### PROBLEM DETAILS:
Take the data below and extract the lines from the one with "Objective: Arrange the" to the one with "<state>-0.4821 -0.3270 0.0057", inclusive, exactly as written.

━━━━━━

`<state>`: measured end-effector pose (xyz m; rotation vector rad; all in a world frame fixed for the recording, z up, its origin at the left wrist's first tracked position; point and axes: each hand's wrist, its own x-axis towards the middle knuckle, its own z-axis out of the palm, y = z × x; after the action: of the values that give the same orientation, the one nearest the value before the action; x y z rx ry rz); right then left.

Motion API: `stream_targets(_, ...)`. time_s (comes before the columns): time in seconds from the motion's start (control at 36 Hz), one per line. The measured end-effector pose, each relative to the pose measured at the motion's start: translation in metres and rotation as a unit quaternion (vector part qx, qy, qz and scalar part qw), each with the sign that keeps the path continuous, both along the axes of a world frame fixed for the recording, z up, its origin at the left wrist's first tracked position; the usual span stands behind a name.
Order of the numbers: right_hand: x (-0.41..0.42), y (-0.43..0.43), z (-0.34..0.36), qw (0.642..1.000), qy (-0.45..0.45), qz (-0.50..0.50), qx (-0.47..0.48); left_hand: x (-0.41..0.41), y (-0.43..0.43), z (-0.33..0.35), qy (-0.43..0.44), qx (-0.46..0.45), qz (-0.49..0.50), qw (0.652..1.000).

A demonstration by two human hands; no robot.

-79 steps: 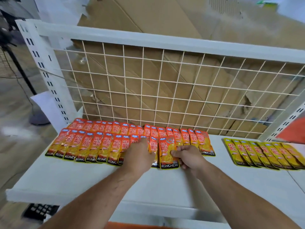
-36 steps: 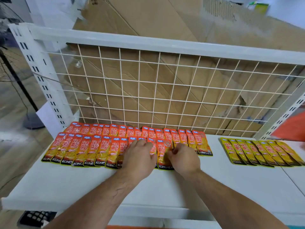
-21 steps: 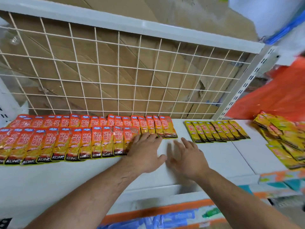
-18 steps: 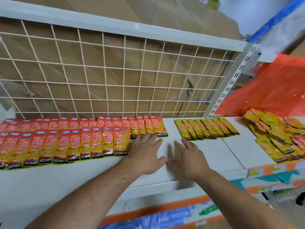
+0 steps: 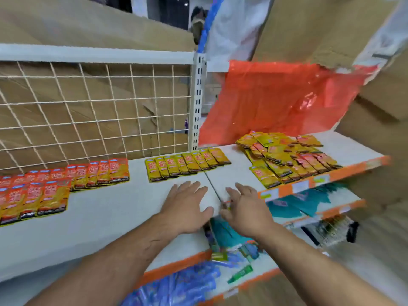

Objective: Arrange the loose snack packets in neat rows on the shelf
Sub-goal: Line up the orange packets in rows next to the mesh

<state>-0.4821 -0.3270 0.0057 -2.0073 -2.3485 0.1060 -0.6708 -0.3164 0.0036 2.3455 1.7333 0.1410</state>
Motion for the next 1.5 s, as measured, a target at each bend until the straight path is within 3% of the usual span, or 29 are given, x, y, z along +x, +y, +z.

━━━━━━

### EXERCISE ANSWER:
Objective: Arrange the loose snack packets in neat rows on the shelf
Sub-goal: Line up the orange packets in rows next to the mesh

<state>-0.4821 -0.3270 0.0057 -2.0073 -2.3485 0.1060 -0.6708 -0.3164 0.0036 2.3455 1.7333 0.1410</state>

The response to the exercise is now finished.